- _Work to be completed_
Repeat the records below exactly from the line containing "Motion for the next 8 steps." to the line containing "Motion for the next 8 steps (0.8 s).", taking in both of those lines. Drop the pictures.

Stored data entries
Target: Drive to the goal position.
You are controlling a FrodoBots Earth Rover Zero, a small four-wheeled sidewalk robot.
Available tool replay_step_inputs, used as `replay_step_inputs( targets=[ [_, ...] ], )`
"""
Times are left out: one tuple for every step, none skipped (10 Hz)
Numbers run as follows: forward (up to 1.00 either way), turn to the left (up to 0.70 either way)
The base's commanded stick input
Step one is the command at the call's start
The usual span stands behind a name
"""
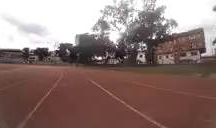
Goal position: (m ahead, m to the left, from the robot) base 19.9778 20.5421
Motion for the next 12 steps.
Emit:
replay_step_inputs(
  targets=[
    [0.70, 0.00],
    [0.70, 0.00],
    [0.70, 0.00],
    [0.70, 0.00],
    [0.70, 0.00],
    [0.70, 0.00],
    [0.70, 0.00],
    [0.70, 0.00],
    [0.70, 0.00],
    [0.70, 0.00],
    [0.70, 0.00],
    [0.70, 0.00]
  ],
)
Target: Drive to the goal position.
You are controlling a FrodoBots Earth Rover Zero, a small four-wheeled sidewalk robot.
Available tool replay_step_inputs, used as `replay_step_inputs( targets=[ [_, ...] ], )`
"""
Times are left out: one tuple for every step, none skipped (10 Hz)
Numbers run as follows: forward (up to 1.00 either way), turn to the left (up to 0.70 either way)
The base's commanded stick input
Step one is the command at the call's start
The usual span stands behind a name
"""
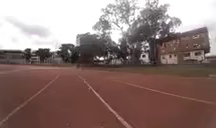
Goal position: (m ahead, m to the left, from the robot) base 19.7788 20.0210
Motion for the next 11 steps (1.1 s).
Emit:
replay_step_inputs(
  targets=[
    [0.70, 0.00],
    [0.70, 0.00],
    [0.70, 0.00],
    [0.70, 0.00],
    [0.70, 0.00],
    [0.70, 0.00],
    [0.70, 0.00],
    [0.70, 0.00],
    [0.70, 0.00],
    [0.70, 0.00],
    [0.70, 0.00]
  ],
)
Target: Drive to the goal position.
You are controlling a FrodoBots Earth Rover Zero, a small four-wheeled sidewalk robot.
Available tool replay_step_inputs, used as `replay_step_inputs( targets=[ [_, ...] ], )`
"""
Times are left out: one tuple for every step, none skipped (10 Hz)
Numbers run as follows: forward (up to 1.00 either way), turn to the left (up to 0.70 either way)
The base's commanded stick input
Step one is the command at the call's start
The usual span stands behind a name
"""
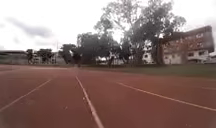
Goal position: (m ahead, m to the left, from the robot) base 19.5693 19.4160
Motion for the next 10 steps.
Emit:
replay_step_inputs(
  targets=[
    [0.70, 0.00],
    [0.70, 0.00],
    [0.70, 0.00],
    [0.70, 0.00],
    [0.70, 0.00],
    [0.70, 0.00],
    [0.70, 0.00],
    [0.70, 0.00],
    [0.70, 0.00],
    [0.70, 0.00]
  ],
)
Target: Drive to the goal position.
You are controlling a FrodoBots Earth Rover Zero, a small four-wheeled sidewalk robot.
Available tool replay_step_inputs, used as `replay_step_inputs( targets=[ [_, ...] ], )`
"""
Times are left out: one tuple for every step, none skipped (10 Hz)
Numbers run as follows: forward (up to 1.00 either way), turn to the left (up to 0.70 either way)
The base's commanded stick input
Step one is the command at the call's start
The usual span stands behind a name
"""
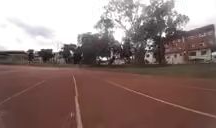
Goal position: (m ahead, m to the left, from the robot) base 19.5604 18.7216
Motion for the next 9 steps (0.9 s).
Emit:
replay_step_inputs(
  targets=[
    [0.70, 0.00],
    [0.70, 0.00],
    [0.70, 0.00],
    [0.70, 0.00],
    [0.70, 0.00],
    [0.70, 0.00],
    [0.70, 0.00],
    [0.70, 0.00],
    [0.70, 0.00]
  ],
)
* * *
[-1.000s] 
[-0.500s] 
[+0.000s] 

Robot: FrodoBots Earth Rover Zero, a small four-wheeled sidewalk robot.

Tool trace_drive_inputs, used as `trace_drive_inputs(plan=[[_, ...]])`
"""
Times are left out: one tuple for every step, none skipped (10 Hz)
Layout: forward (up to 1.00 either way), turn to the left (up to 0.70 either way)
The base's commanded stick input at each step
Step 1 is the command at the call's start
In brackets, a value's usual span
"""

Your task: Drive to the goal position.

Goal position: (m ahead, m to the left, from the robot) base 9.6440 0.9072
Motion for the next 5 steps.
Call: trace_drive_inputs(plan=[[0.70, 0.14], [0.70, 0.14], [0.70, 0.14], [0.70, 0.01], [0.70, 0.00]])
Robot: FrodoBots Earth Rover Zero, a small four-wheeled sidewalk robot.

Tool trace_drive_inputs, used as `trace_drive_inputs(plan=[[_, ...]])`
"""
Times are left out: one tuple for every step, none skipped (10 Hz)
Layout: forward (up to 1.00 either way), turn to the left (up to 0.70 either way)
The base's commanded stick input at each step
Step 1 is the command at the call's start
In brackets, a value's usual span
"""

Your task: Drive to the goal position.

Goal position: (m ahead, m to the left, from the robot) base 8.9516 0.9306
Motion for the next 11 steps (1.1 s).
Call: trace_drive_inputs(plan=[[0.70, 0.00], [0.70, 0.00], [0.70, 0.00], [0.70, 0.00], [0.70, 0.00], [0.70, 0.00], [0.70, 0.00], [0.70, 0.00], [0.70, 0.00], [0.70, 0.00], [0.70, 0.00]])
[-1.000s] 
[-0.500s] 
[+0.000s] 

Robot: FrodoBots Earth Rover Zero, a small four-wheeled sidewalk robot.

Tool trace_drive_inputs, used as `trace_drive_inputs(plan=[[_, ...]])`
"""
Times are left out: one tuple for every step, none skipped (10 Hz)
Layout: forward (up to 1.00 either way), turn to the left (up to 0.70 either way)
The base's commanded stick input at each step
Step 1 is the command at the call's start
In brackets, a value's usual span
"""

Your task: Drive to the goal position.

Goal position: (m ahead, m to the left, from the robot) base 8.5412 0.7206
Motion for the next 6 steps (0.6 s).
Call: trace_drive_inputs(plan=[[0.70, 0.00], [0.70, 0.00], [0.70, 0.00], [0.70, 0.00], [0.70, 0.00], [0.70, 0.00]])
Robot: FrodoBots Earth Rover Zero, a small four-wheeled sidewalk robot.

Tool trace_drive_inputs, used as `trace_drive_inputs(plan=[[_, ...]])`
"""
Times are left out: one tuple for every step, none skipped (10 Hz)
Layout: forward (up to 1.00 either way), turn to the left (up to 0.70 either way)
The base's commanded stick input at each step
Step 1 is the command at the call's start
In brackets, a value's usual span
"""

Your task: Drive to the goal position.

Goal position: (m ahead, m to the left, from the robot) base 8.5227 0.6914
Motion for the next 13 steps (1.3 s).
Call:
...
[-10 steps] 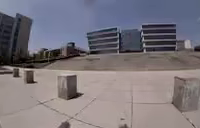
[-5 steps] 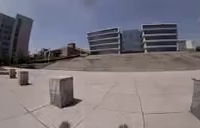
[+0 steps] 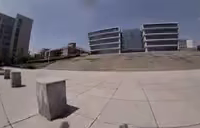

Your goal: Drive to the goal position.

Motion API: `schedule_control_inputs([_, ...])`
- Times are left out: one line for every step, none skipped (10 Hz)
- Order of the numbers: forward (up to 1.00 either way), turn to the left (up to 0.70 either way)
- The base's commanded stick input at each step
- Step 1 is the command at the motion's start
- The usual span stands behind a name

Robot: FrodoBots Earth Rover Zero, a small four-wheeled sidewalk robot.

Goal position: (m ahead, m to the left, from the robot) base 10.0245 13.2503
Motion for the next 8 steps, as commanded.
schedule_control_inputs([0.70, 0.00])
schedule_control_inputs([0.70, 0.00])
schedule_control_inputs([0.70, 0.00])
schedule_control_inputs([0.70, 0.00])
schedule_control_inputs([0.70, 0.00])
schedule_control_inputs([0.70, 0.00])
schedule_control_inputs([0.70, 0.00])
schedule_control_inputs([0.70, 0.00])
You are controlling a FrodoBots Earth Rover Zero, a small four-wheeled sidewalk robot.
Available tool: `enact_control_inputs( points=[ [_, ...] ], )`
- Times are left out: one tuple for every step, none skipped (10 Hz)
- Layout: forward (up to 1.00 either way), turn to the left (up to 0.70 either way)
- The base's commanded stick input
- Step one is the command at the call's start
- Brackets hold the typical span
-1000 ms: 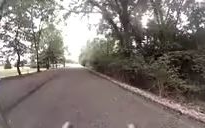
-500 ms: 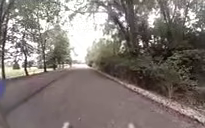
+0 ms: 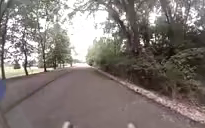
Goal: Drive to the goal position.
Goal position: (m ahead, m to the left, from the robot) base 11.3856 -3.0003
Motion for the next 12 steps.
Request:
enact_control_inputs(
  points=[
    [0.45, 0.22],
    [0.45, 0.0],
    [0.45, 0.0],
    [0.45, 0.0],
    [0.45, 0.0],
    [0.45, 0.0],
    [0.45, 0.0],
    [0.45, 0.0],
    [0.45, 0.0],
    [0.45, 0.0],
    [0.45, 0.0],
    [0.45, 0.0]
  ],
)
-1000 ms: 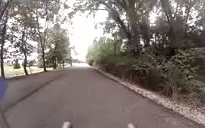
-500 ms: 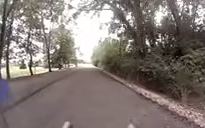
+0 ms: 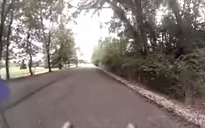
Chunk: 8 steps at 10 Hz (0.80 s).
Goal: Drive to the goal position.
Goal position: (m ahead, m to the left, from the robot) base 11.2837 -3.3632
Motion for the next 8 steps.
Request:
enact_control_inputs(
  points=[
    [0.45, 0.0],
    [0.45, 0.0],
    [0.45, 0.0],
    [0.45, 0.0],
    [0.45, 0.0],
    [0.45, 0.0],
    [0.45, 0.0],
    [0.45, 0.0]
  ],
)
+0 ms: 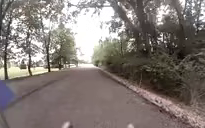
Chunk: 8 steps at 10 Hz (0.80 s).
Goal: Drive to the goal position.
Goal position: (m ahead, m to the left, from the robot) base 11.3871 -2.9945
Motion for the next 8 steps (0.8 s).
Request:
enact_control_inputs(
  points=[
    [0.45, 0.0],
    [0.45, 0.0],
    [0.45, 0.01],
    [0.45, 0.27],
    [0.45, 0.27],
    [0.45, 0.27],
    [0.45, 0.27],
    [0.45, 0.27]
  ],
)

- _Exercise result_
Motion for the next 8 steps.
Request:
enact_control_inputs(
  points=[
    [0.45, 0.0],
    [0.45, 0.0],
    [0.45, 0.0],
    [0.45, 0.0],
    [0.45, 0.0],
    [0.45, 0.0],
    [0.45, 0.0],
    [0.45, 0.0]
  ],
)
+0 ms: 
Chunk: 8 steps at 10 Hz (0.80 s).
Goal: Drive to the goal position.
Goal position: (m ahead, m to the left, from the robot) base 11.3871 -2.9945
Motion for the next 8 steps (0.8 s).

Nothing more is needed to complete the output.